Workplace Depression

“In the workplace . . . anxiety, burnout and depression are spiralling out of control,” reports The Guardian of London. According to the UN’s International Labour Organisation, up to 3 out of every 10 employees in the United Kingdom are experiencing mental-health problems, and 1 in 10 workers in the United States reportedly suffers from clinical depression. Nearly 7 percent of early retirements in Germany are due to depression. Over half of Finland’s work force suffers from stress-related symptoms. In Poland, anxiety resulting from soaring unemployment rates increased by 50 percent in 1999, while suicides also rose. The report predicts that with the continued shift to new technologies and management methods in the workplace, depression will grow dramatically. And it warns that “by 2020, stress and mental disorders will overtake road accidents, Aids and violence as the primary cause of lost working time.”

The Soaring Cost of Crime

“Crime in England and Wales is costing society £60bn [$85 billion] a year,” reports The Independent of London. This figure, described by the Home Office as conservative, represents 6.7 percent of the gross domestic product of the nation.

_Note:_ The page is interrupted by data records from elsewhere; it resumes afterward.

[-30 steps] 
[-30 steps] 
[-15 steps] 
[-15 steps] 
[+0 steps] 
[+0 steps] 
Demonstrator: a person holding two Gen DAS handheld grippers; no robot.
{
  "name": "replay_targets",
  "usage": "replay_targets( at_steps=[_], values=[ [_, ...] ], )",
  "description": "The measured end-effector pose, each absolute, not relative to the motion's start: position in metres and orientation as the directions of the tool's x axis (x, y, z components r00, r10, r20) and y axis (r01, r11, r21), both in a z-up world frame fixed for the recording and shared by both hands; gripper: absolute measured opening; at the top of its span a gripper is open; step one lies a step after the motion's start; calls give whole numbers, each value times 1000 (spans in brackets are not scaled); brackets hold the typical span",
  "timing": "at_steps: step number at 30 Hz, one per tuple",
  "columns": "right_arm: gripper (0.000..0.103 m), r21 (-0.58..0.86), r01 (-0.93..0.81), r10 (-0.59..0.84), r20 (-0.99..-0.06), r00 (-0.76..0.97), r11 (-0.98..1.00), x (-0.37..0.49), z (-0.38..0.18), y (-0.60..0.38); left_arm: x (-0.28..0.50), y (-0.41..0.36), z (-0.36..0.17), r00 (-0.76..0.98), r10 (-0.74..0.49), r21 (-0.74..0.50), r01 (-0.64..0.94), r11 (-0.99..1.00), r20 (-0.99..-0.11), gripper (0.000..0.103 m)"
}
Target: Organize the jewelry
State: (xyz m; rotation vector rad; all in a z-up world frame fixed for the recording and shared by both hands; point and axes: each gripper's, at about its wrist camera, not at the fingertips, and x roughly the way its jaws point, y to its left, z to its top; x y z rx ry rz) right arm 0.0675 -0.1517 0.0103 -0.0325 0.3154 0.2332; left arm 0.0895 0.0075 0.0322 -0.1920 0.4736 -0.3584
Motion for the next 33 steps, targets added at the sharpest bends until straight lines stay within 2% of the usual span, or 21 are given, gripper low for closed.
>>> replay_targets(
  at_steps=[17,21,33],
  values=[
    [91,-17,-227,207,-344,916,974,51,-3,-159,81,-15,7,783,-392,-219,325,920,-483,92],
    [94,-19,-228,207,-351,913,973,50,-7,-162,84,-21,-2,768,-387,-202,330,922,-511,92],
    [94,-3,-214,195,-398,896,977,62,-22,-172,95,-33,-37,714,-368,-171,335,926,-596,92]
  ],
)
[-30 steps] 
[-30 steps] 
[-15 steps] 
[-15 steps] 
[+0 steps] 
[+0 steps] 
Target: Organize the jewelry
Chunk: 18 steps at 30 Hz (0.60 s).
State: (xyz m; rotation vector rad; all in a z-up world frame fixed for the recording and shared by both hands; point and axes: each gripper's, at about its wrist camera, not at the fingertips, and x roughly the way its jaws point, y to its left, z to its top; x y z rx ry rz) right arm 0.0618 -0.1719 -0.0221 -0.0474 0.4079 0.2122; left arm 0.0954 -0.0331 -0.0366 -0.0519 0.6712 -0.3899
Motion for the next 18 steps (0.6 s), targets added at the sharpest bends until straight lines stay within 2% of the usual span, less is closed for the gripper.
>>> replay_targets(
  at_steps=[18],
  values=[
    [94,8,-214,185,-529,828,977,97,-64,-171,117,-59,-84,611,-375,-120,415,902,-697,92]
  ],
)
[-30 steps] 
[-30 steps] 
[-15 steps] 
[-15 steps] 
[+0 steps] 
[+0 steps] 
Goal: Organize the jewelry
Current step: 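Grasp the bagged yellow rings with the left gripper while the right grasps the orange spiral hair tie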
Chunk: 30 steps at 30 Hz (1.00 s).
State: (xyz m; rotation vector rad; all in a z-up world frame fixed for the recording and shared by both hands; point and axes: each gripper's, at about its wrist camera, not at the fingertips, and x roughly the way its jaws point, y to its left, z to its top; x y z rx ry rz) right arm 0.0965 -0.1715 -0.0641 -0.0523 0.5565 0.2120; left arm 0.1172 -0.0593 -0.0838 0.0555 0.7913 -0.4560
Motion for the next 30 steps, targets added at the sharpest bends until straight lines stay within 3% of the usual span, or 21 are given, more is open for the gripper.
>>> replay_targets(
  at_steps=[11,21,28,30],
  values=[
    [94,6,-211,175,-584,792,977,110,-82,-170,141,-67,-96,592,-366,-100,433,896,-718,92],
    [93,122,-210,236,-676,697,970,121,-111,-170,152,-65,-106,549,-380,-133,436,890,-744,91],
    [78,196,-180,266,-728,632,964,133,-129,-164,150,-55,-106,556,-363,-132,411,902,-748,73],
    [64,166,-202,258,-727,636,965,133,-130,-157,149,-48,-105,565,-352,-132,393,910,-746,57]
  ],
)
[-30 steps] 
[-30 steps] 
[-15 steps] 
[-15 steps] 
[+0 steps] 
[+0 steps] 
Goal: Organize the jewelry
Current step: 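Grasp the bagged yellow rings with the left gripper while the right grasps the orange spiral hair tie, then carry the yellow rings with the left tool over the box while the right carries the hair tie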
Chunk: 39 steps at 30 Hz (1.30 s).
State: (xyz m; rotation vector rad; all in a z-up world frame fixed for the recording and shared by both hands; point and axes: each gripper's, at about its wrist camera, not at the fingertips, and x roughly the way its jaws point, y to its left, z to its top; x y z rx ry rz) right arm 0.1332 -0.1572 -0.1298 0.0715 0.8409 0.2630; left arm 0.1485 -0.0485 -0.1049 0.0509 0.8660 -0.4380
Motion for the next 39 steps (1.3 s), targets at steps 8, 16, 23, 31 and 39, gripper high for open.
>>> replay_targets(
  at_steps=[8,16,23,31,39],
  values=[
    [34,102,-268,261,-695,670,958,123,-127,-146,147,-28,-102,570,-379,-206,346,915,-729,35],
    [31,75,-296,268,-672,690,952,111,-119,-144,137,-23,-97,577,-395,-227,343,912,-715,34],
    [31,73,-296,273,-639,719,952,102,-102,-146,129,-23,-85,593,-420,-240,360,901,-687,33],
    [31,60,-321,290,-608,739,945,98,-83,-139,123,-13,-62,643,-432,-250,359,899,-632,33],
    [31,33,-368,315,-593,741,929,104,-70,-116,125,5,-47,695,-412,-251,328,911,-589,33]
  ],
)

Murder and manslaughter are by far the most expensive crimes, costing the country more than £1 million [$1.4 million] each on average, while other serious crimes of violence average £19,000 [$27,000] each. Fraud and forgery account for nearly a quarter of the total cost. These figures do not include “the cost of the fear of crime, the impact on the families of victims, the money spent by the Government on crime prevention, . . . or the cost of insurance claims,” adds the newspaper.

Weeds Better Than Pesticides

East African farmers are using weeds instead of pesticides to improve their crops of corn, reports New Scientist magazine. Corn farmers in East Africa encounter two serious pests. One is Striga, a parasitic plant that destroys $10 billion worth of corn crops yearly. Kenyan researcher Ziadin Khan discovered that Striga refused to grow if a weed called desmodium was planted between rows of corn. The other pest is the larvae of the stem borer insect, which most years devour a third of the corn crop. However, Khan has found that stem borers prefer eating a local weed called napier grass. By planting this weed in their fields, farmers lure the insects away from the corn. A sticky substance produced by the grass traps and kills the larvae. “It’s better than pesticides, and a lot cheaper,” says Khan. “And it has raised farm yields round here by 60 to 70 per cent.”

Archaeologist’s Fraud

One of Japan’s top archaeologists, who has been called the divine digger because of his seemingly amazing discoveries, has been recorded cheating. A video camera set up by the Mainichi Shimbun newspaper caught the archaeologist burying stone artifacts at an archaeological site before the digging team arrived. Unable to deny the evidence, the archaeologist admitted burying items from his own collection. Now, all the results of his 30 years of work are under review. Book publishers expect to revise archaeological reference works and school textbooks on this account.

Childhood Accidents

Accidents are the primary cause of childhood deaths in the world’s richest nations, according to a United Nations Children’s Fund (UNICEF) study of 26 countries. “Injuries accounted for almost 40 percent of deaths of children ages 1 to 14 in the countries studied,” amounting to some 20,000 fatalities each year, reports Japan’s Mainichi Daily News. Factors that increase the likelihood of childhood injury include poverty, single parents bringing up children alone, large families, and substance abuse by parents. UNICEF urged that attention be given to “proven life-savers: helmets, speed limits in heavily populated areas, child-safety seats in cars, seat belts, child-safety caps on medicine, smoke detectors in homes, and playground safety standards.”